Que Valeria Bruni-Tedeschi ait abandonné l’entre-soi qui effleurait constamment son cinéma pour un portrait de groupe et de jeunesse, est l’une des très bonnes nouvelles de ce film incarné et bouleversant.
En relatant la formation de jeunes comédiens au Théâtre des Amandiers de Nanterre à la fin des années 80, Bruni-Tedeschi ne cherche pas tant à parler d’elle, de son parcours, qu’à évoquer l’amour du jeu et du groupe, mais aussi montrer la tragédie d’une jeunesse trop près du soleil.
D’emblée, la cinéaste nous plonge dans le bain - chimique, émotionnel - en filmant les auditions d’entrée qui noueront le destin de celles et ceux qui intégreront l’épicentre du théâtre européen sous la direction de Patrice Chéreau et Pierre Romans. L’intensité a quelque chose de la vampirisation - des autres et de soi-même - et le jeu et la réalité ne font qu’un. « Les Amandiers » est un film sur le plaisir fou et pulsionnel des mots, des corps et de l’incarnation - jusqu’au point de non-retour. Filmé avec un paroxysme permanent, jouant sur les frontières de la folie psychique et de l’hystérie, le film dissèque les egos en jeux et la foudre d’une époque qui s’abat sur ces jeunes sacrifiés. Vivre chaque seconde comme la dernière, être aimés, dévorés, jouer avec l’essence et le feu… et surtout, montrer avec une distance paradoxale l’élan absolu de cette époque électrique et tragique.
La croyance en l’émotion permet au film de creuser la multitude d’affects que chacune et chacun porte, des plus profondes aux plus subtiles, et de les jeter comme un coup de pinceau colérique sur l’écran ; admirable direction d’une troupe d’acteurs abrasifs (Nadia Tereszkiewicz et Sofiane Bennacer, révélations géniales), image près des peaux, des textures, des éclats d’ombre et de lumière, goût musical. Cinéma qui capte avec vie les tumultes effroyables du théâtre, en une succession de foudroyants éclairs ; et qui se fiche bien des pièges putassiers de la reconstitution et de l’autobiographie.
Mais ce que le film montre surtout, parfois avec une fascination qui le tient un peu trop proche de la célébration, c’est l’enfer, l’angoisse, la mort à l’œuvre. Sans en faire des facteurs sociologiques, « Les Amandiers » aborde avec une insolence tragi-comique les éléments d’une réalité noire en son temps : l’absence de limites morales entre Romans et Chéreau et leurs élèves, la drogue, le sida, le suicide, le chantage affectif… c’est l’essence du jeu puisé dans sa tragédie et son déséquilibre psychique que Bruni-Tedeschi montre, prise entre la révérence et le regret du mythe de l’artiste maudit.
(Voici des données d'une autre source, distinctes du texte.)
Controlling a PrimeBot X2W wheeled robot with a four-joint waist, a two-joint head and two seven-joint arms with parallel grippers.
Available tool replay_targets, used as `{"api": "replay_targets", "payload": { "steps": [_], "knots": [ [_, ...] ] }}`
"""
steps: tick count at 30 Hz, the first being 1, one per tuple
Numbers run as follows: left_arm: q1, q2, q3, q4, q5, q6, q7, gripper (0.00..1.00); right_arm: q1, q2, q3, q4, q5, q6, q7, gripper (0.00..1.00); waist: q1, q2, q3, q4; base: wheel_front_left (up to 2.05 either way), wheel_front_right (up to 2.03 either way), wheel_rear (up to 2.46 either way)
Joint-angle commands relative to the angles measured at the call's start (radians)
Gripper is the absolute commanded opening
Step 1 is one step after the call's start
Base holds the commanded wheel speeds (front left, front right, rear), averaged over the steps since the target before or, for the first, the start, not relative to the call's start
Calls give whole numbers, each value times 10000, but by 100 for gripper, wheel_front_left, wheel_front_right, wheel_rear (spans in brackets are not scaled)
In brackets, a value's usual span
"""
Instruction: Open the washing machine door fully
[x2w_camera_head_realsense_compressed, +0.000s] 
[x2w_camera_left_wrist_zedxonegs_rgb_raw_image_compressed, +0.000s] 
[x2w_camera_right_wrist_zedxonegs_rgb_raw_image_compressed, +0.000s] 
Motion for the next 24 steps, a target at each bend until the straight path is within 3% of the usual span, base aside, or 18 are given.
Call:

Tout le monde cherche son inachevé et sa mort dans le grand ballet mécanique.
Mais ce que le film donne à voir convoque une gamme d’émotions devenue rare au cinéma, le film se tenant avec art au bord du gouffre, balancé entre la pulsion de vie et l’infinie tristesse des réveils endeuillés. Œuvre sur le trop-plein d’émotions, sur la fouille archéologique de soi-même, sur le débordement et le dépouillement, « Les Amandiers » puise dans l’estomac et met ses tripes sur la table. On en ressort retournés, épuisés, secoués, vraiment sidérés par la puissance de jeux de chaque actrice, de chaque acteur, dès la première minute. Et l’on se dit que l’on tient là un film qui tremble, romantique en diable.